Too many windfalls on the heavily cropping Jaffa orange

We have about 25 citrus trees, many of which date back to the 1940s and 50s when Mark’s parents decided to try them in the garden as plants that are ornamental as well productive. Not for the first time, I wondered to myself whether the standard medical advice to avoid grapefruit if you are taking certain medications applied in NZ where the plants we grow as grapefruit are not actually grapefruit at all. That sent me down a very complicated path, trying to understand the citrus family.

Mandarins at the top, sweet oranges, tangerine or tangelo, lemons and limes in the middle, Wheeny grapefruit and Poorman’s orange or NZ grapefruit at the bottom

When I say a very complicated path, there doesn’t even seem to be common agreement on how many citrus species there are, let alone some very loose usage of the word species. Add in groups and related plants along with new terms to describe crosses between two species which are then given their own name and shown in species format – with or without an x in front showing it is a hybrid – and it is very confusing.

And the cut version (I will squeeze these for juice now)

Then there is the long – very long – history of distribution around the world and the evolution of unique citrus species even in New Guinea and Australia (yes, Australia has native citrus). While they originated in central and south eastern Asia, it seems that archaeological discoveries of seeds on Cyprus date its arrival to the Middle East and southern Europe back as far as 1200BC – or 1200BCE as now seems to be accepted usage – but it took another couple of thousand years before the more desirable forms reached that part of the world. The scale of time is as difficult to comprehend as the taxonomy is complicated.

Mandarins but named cultivars. Easy peel to the left, not so easy peel but possibly more delicious to the right

Pared down to bare essentials, it seems that most of our modern citrus in commercial production come from just three species in the wild: the pomelo (syn pummelo or shaddock, botanically Citrus maxima), the mandarin (Citrus reticulata) and the citron (Citrus medica).

Citron, courtesy of Wiki Commons. Mostly pith with little flesh.

The outliers in relatively common usage are the kumquat which is C. japonica, the kaffir or makrut lime which is C. hystrix and the fashionable Yuzu lemon which is not a lemon but has very obscure species in its parentage, possibly with sour mandarin.

Pomelo photo from Wiki Commons

When it comes to the mainstream citrus, we don’t have a citron here although if we were growing the curious ‘Buddha’s hand’, I could have picked that because it is one example. Nor do we have a pomelo. They are very large, by citrus standards, and paler in colour. I looked in town this week to see if I could find a pomelo to add to my board but there were none for sale at this time of year – a niche item, I suspect. Mandarins we have a-plenty although these are selected and named cultivars and the ones in the wild may well have looked different.

Sweet oranges, Jaffa at the top and a navel orange below

Oranges we also have in abundance here and no matter whether they are sweet table oranges or bitter marmalade oranges (Seville), they are a hybrid between pomelo and mandarin.

I remembered tangerines from my childhood and wondered what happened to them because it is many years since I have seen them. They are easy-peel and sweeter than an orange, originating from Tangiers in Morocco. It seems they are largely mandarin (C. reticulata) with a touch of pomelo.

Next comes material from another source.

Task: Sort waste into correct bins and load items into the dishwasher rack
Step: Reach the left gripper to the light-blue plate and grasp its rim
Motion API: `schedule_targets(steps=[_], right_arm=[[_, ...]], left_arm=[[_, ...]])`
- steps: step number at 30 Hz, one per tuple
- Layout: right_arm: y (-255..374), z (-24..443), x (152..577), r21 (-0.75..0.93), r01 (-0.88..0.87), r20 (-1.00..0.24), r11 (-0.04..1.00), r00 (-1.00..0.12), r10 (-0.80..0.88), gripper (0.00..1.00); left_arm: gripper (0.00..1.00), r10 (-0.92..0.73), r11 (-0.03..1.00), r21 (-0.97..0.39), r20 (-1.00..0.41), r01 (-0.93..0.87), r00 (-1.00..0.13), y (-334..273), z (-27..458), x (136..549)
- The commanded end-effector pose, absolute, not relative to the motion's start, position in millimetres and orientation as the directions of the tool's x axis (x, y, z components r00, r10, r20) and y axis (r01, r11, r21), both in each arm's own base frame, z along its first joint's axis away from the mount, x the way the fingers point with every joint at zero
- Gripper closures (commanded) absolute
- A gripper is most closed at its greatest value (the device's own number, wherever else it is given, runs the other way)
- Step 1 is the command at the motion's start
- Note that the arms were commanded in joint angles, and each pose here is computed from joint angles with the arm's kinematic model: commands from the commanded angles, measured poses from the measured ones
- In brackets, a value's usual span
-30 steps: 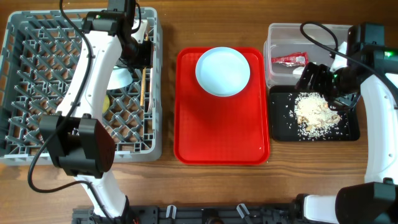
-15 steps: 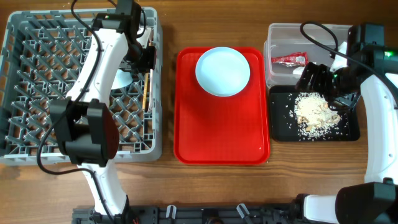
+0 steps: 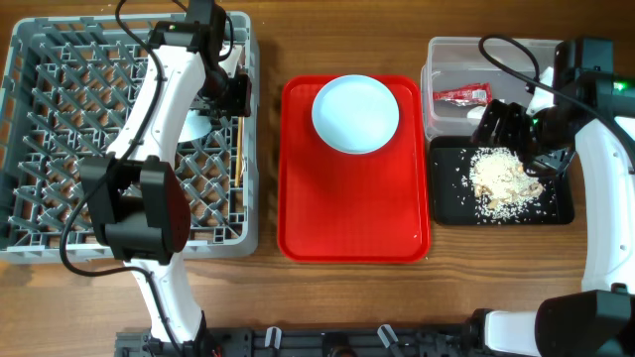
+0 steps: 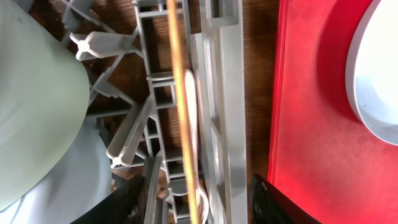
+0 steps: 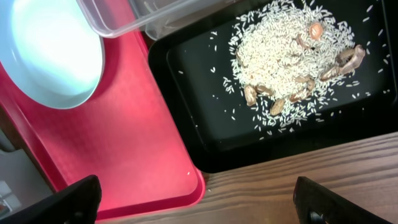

Tangelo, photo from Wiki Commons, showing the characteristic nipple at the top

I see the newer tangelo originated in Barbados which is why it is often called the Jamaican tangelo, originally marketed as Ugli fruit. I vaguely remember when the tangelo became available and I think it was regarded as an improvement. In fact, it is a tangerine (so mostly mandarin) crossed with a pomelo which would then result in a majority of pomelo genes – hence the ‘tangelo’ name. This will be why it is not as sweet.

What we have as a tangelo but I am now wondering if our trees are tangerines instead

It was also a revelation for me to read the botanic descriptions and see the photos because I am now pretty damn sure that the two trees we have as tangelos are in fact tangerines. Mark thinks they were almost certainly sold under the tangelo name which makes me wonder whether New Zealanders are largely growing tangerines, not tangelos.

We have forgotten the proper name but it is a proper lemon, probably Lisbon or Yen Ben

Lemons get complicated. They are thought to have originated from a citron crossing with a bitter orange (so originally mandarin but already splitting into sub groups). In NZ, the Lisbon lemon (first found in Australia from seed imported from Portugal – hence Lisbon) and Yen Ben, which is a Lisbon lemon selection, are the main commercial varieties of true lemon that are grown.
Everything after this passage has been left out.